Out of the listing below, copy every line that carries the string "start".
━━━━━━━━
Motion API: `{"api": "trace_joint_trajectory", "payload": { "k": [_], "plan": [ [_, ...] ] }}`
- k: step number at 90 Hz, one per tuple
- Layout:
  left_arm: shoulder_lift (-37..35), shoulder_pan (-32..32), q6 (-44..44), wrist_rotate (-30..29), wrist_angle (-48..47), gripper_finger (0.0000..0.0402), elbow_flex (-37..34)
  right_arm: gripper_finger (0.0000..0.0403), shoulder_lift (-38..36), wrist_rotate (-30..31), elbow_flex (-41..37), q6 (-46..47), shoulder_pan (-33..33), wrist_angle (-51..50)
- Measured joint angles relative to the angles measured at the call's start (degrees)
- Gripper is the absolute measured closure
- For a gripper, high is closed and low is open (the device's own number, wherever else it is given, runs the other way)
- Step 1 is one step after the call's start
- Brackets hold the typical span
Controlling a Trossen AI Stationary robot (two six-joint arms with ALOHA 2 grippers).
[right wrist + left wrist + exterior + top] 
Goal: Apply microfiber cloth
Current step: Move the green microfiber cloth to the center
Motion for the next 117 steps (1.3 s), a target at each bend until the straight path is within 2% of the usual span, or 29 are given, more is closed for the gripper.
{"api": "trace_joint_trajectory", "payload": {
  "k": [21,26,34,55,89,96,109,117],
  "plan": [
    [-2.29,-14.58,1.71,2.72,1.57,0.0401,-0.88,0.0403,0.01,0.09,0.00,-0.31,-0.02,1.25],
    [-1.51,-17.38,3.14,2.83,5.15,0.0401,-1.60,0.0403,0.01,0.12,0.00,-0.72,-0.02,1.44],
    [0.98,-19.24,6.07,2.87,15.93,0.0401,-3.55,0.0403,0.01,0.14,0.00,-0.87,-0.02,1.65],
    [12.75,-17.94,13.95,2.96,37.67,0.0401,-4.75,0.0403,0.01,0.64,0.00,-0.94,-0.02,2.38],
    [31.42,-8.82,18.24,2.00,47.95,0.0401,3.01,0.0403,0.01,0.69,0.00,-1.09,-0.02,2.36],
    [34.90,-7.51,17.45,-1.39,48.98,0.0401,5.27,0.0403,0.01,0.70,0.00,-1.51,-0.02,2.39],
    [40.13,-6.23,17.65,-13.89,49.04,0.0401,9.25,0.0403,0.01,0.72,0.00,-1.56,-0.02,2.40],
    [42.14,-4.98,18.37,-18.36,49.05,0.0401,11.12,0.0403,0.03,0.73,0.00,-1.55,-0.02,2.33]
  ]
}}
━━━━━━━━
__Reply to the task__
- Measured joint angles relative to the angles measured at the call's start (degrees)
- Step 1 is one step after the call's start

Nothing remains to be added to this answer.